How to properly configure HAProxy in Docker Swarm to automatically route traffic to replicated services (via SSL)?

I'm trying to deploy a Docker Swarm of three host nodes with a single replicated service and put an HAProxy in front of it. I want the clients to be able to connect via SSL.
My docker-compose.yml:
version: '3.9'
services:
proxy:
image: haproxy
ports:
- 443:8080
volumes:
- haproxy.cfg:/usr/local/etc/haproxy/haproxy.cfg
deploy:
placement:
constraints: [node.role == manager]
networks:
- servers-network
node-server:
image: glusk/hackathon-2021:latest
ports:
- 8080:8080
command: npm run server
deploy:
mode: replicated
replicas: 2
networks:
- servers-network
networks:
servers-network:
driver: overlay
My haproxy.cfg (based on the official example):
# Simple configuration for an HTTP proxy listening on port 80 on all
# interfaces and forwarding requests to a single backend "servers" with a
# single server "server1" listening on 127.0.0.1:8000
global
daemon
maxconn 256
defaults
mode http
timeout connect 5000ms
timeout client 50000ms
timeout server 50000ms
frontend http-in
bind *:80
default_backend servers
backend servers
server server1 127.0.0.1:8000 maxconn 32
My hosts are Lightsail VPS Ubuntu instances and share the same private network.
node-service runs each https server task inside its own container on: 0.0.0.0:8080.
The way I'm trying to make this work at the moment is to ssh into the manager node (which also has a static and public IP), copy over my configuration files from above, and run:
docker stack deploy --compose-file=docker-compose.yml hackathon-2021
but it doesn't work.
Well, first of all and regarding SSL (since it's the first thing that you mention) you need to configure it using the certificate and listen on the port 443, not port 80.
With that modification, your Proxy configuration would already change to:
global
daemon
maxconn 256
defaults
mode http
timeout connect 5000ms
timeout client 50000ms
timeout server 50000ms
frontend http-in
bind *:80
default_backend servers
frontend https-in
bind *:443 ssl crt /etc/ssl/certs/hackaton2021.pem
default_backend servers
That would be a really simplified configuration for allowing SSL connection.
Now, let's go for the access to the different services.
First of all, you cannot access to the service on localhost, actually you shouldn't even expose the ports of the services you have to the host.
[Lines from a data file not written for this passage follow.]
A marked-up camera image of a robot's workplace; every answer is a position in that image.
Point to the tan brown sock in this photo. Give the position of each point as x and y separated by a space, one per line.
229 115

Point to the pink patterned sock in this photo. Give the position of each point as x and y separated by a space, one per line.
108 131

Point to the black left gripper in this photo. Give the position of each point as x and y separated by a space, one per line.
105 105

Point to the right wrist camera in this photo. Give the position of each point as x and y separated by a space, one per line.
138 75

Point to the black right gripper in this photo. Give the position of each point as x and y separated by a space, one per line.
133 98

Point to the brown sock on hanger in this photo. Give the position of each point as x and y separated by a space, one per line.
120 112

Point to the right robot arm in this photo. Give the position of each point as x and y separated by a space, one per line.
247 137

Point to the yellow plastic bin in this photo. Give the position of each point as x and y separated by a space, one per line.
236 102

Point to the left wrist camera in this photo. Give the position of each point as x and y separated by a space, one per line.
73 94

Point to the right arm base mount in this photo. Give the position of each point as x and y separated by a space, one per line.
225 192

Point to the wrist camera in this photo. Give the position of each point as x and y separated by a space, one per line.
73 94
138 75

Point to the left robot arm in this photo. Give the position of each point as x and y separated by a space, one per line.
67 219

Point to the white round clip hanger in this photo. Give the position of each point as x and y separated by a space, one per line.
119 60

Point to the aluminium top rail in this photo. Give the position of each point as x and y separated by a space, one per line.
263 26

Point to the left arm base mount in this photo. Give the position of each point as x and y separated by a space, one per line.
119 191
The reason? That you already have those applications in the same network than the haproxy, so the ideal would be to take advantage of the Docker DNS to access directly to them
In order to do this, first we need to be able to resolve the service names. For that you need to add the following section to your configuration:
resolvers docker
nameserver dns1 127.0.0.11:53
resolve_retries 3
timeout resolve 1s
timeout retry 1s
hold other 10s
hold refused 10s
hold nx 10s
hold timeout 10s
hold valid 10s
hold obsolete 10s
The Docker Swarm DNS service is always available at 127.0.0.11.
Now to your previous existent configuration, we would have to add the server but using the service-name discovery:
backend servers
balance roundrobin
server-template node- 2 node-server:8080 check resolvers docker init-addr libc,none
If you check what we are doing, we are creating a server for each one of the discovered containers in the Swarm within the node-server service (so the replicas) and we will create those adding the prefix node- to each one of them.
Basically, that would be the equivalent to get the actual IPs of each of the replicas and add them stacked as a basic server configuration.
For deployment, you also have some errors, since we aren't interested into actually expose the node-server ports to the host, but to create the two replicas and use HAProxy for the networking.
For that, we should use the following Docker Compose:
version: '3.9'
services:
proxy:
image: haproxy
ports:
- 80:80
- 443:443
volumes:
- hackaton2021.pem:/etc/ssl/certs/hackaton2021.pem
- haproxy.cfg:/usr/local/etc/haproxy/haproxy.cfg
deploy:
placement:
constraints: [node.role == manager]
node-server:
image: glusk/hackathon-2021:latest
command: npm run server
deploy:
mode: replicated
replicas: 2
Remember to copy your haproxy.cfg and the self-signed (or real) certificate for your application to the instance before deploying the Stack.
Also, when you create that stack it will automatically create a network with the name <STACK_NAME>-default, so you don't need to define a network just for connecting both services.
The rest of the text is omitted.